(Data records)
********************

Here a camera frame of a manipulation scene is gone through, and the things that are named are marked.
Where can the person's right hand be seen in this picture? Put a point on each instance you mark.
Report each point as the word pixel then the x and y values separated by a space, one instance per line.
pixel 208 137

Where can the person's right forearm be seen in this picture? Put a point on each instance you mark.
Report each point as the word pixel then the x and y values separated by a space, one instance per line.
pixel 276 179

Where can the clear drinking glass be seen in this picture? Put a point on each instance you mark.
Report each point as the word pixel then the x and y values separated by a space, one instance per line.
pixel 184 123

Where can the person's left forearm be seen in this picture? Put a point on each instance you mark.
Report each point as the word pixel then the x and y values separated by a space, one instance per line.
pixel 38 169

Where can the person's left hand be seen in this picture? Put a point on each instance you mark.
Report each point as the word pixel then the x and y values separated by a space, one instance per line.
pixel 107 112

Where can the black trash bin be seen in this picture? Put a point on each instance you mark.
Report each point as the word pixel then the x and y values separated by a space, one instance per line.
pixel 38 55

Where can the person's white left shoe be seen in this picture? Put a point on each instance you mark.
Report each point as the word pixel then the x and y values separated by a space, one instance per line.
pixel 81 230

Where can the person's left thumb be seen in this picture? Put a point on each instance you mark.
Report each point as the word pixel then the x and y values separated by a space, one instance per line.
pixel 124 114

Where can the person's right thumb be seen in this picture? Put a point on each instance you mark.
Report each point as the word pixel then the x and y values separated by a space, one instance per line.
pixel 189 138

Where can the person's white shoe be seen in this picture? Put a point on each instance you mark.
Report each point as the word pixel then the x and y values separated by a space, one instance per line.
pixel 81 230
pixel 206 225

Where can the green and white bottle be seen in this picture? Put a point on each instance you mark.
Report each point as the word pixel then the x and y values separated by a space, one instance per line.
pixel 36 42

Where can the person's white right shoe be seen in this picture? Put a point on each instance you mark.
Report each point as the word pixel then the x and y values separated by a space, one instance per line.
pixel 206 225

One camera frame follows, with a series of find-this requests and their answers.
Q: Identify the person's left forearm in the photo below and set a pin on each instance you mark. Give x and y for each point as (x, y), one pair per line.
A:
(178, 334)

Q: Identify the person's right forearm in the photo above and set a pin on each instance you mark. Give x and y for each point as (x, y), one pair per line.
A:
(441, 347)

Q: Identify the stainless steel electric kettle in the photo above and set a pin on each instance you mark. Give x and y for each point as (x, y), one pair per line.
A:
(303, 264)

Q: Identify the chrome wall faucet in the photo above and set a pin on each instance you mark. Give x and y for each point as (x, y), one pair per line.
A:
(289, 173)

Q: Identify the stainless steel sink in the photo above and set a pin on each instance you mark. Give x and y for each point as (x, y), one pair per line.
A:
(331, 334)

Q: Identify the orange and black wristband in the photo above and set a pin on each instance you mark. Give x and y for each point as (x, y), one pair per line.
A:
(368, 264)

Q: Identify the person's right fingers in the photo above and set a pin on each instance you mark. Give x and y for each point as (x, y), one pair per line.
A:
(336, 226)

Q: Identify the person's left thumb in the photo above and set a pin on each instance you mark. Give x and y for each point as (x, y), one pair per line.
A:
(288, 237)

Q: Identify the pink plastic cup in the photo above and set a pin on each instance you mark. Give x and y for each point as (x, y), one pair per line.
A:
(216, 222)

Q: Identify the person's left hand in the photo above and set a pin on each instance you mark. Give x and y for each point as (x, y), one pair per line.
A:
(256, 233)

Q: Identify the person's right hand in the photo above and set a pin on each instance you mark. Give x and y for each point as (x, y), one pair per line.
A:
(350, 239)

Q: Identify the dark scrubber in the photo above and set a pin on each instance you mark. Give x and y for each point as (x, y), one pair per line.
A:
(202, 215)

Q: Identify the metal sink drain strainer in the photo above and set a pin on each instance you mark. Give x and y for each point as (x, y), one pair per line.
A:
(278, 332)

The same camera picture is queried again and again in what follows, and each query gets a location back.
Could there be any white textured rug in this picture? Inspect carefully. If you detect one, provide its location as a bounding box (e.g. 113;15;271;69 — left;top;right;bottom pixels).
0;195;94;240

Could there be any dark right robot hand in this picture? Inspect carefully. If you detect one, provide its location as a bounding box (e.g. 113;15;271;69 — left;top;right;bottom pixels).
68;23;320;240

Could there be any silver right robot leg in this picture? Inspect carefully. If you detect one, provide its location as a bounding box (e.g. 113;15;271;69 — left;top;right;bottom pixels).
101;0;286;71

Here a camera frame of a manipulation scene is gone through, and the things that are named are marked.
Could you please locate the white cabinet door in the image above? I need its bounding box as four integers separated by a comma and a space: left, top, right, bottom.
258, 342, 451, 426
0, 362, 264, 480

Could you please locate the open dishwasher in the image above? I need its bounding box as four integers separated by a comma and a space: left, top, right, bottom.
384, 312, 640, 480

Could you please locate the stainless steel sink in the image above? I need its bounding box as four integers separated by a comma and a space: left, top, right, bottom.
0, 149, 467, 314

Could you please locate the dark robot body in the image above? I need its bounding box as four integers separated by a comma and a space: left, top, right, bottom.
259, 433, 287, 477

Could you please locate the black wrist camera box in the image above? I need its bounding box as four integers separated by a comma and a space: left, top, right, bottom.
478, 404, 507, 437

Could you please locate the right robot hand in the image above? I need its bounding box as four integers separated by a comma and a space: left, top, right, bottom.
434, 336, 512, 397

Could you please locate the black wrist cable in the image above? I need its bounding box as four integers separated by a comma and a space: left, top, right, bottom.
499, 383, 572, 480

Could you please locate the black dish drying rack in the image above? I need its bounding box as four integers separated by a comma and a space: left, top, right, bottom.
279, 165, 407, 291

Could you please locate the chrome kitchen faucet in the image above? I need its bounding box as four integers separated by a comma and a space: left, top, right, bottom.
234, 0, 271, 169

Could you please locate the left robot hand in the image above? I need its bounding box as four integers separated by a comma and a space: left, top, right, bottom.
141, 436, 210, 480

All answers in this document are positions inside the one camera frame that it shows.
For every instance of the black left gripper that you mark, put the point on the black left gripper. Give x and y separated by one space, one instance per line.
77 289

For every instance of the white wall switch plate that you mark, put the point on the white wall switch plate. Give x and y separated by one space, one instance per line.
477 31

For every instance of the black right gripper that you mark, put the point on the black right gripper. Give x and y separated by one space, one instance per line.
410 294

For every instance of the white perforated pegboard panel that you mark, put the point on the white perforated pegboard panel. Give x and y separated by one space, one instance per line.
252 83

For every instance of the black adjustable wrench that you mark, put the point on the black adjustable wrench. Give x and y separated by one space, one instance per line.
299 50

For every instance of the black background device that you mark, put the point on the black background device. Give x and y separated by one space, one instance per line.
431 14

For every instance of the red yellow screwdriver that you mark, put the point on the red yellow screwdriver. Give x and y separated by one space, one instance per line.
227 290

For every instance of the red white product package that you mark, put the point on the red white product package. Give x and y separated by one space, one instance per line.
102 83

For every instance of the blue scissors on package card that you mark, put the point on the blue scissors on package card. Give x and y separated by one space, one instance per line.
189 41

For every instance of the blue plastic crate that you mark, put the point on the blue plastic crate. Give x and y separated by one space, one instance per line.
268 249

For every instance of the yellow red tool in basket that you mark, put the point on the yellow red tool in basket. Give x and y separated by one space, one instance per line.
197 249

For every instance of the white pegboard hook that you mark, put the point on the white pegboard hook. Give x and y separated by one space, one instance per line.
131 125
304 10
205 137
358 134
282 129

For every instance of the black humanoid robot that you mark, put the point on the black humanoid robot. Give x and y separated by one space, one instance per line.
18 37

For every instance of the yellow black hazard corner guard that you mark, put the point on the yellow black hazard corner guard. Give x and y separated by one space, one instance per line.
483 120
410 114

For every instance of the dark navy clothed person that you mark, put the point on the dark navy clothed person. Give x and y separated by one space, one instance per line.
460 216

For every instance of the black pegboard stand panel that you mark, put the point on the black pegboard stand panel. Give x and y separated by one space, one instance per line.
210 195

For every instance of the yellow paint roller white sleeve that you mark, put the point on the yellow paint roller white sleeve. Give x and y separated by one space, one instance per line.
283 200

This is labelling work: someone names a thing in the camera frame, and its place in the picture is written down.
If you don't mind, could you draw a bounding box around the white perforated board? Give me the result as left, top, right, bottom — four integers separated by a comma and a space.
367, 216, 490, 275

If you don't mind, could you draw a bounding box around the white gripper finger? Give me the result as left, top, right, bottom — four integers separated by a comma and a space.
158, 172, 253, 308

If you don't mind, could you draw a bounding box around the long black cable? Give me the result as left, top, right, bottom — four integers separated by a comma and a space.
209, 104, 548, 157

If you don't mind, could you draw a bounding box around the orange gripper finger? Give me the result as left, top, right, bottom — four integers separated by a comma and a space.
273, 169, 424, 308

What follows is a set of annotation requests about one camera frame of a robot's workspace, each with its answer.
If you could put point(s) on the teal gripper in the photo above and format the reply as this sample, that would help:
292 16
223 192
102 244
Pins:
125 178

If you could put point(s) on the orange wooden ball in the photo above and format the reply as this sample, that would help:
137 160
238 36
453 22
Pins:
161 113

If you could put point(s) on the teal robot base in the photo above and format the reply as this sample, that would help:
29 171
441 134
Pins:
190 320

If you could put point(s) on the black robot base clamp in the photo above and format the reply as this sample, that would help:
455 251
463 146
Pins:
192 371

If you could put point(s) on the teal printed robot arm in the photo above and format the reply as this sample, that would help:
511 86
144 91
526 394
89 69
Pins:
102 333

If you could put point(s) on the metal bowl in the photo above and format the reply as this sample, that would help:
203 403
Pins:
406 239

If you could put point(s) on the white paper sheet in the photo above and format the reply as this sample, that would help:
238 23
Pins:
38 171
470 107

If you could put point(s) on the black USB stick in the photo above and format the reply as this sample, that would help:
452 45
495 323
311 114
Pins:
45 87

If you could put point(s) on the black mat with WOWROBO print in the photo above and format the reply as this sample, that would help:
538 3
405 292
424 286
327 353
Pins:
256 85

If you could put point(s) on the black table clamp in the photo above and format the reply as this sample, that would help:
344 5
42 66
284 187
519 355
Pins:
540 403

********************

Task details: Taking the line with "For every instance of the dark" as the first and the line with "What follows is" as the last, retype that stretch of the data above exactly, with no other lines.

Your solution:
For every instance of the dark navy clothed person that you mark, put the point on the dark navy clothed person. Give x and y separated by one space, one instance per line.
460 216

For every instance of the black pegboard stand panel that you mark, put the point on the black pegboard stand panel. Give x and y separated by one space, one instance per line.
210 195

For every instance of the yellow paint roller white sleeve that you mark, put the point on the yellow paint roller white sleeve. Give x and y separated by one space, one instance per line.
283 200

This is labelling work: someone names a thing in the camera frame, and its place in the picture is written down.
If you don't mind, could you draw a bounding box around the white perforated board? Give me the result as left, top, right, bottom — four integers separated by a comma and a space.
367, 216, 490, 275

If you don't mind, could you draw a bounding box around the white gripper finger? Give me the result as left, top, right, bottom — four integers separated by a comma and a space.
158, 172, 253, 308

If you don't mind, could you draw a bounding box around the long black cable? Give me the result as left, top, right, bottom — four integers separated by a comma and a space.
209, 104, 548, 157

If you don't mind, could you draw a bounding box around the orange gripper finger? Give me the result as left, top, right, bottom — four integers separated by a comma and a space.
273, 169, 424, 308

What follows is a set of annotation requests about one camera frame of a robot's workspace, each with its answer.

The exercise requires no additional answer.